Birileri yazıyor çiziyor. İşte Vahdettin Köşkü’nü niçin yaptınız, ne yapacaksınız? Bütün o rölevelerini falan bulduk çıkardık. Bunu diyor başbakan kendisi için kullanacak. Bunu ne yapacaksın? Yani bu tür şeyleri bu eserleri ayağa kaldırmaktan bunları yeniden kazandırmaktan rahatsız olan güya düşünce adamı yazıyor çiziyor ve bunları eleştirmeye, bunun arasına da her türlü hakareti sıkıştırmaya çalışıyor. Biz de diyoruz ki nerede hangi eser varsa bunları bugüne yarına…

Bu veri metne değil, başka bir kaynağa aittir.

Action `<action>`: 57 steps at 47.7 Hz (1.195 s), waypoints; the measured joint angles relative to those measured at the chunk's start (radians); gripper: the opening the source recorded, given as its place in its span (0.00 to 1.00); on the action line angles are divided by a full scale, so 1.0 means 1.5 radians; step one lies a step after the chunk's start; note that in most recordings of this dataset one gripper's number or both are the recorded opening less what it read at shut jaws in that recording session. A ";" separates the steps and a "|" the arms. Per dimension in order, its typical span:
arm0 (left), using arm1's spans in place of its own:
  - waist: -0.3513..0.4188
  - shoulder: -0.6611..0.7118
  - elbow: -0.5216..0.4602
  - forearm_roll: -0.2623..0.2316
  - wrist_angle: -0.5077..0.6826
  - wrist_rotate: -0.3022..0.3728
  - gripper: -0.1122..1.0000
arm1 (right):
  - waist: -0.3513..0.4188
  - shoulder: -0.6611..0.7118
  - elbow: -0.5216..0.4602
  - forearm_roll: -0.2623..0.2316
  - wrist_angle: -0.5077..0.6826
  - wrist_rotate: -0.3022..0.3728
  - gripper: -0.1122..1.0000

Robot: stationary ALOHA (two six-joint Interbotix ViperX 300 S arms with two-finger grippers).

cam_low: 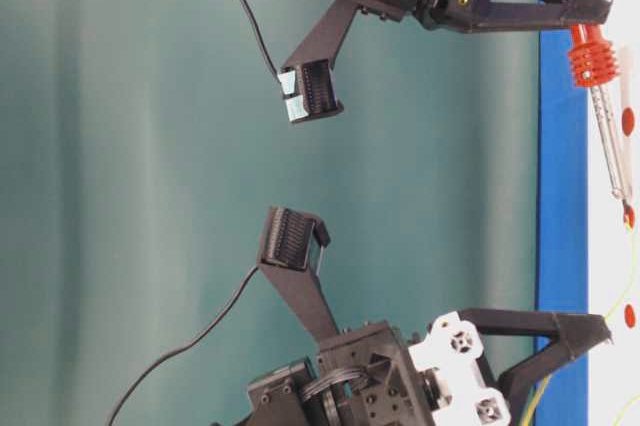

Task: Touch the tip of the soldering iron to the tip of the solder at the mark.

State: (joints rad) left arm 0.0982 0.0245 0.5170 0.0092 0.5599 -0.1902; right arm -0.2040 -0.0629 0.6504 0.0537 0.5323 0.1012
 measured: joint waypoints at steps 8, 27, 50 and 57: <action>-0.001 0.000 0.001 0.000 0.000 0.000 0.12 | -0.001 0.000 0.000 0.000 0.000 0.000 0.16; -0.001 0.000 0.001 0.000 0.001 0.001 0.12 | 0.000 0.000 0.000 0.000 -0.001 0.000 0.16; 0.002 -0.127 0.046 0.000 0.057 -0.005 0.12 | -0.001 0.000 0.000 -0.001 -0.001 0.000 0.16; 0.003 -0.187 0.073 0.000 0.056 -0.006 0.12 | -0.001 0.000 0.000 0.000 -0.001 0.000 0.16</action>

Buradan ama Cumhurbaşkanı ama Başbakan veyahutta değişik kurumlarımız istifade eder, bizim 12 yılda kazandırdığımız vakıf eserlerle biz iftihar ediyoruz. Bir de Vakıflar Genel Müdürlüğü’nün, Vakıfbank’taki hissesini almak suretiyle burayı şöyle bir katılım bankası haline getirmek gibi bir düşüncemiz var. Katılım bankasını kurmasıyla birlikte kendi yıllık karından belli bir kısmını eserlere ayırması, restorasyonda kullanması, burslarla kredilerle bunun yanında bir çok yerlerde aş evleriyle aynen ecdadımızın o akarları nasıl değerlendirdiyse, bizim vakıf medeniyetimizi çok daha güçlendireceğine inandığım bir anlayıştır o. Vakıflar Genel Müdürlüğü’nün hissesi yüzde 60, bugünkü rakamla 10 milyar doları aşıyor. Bu çok ciddi bir güç.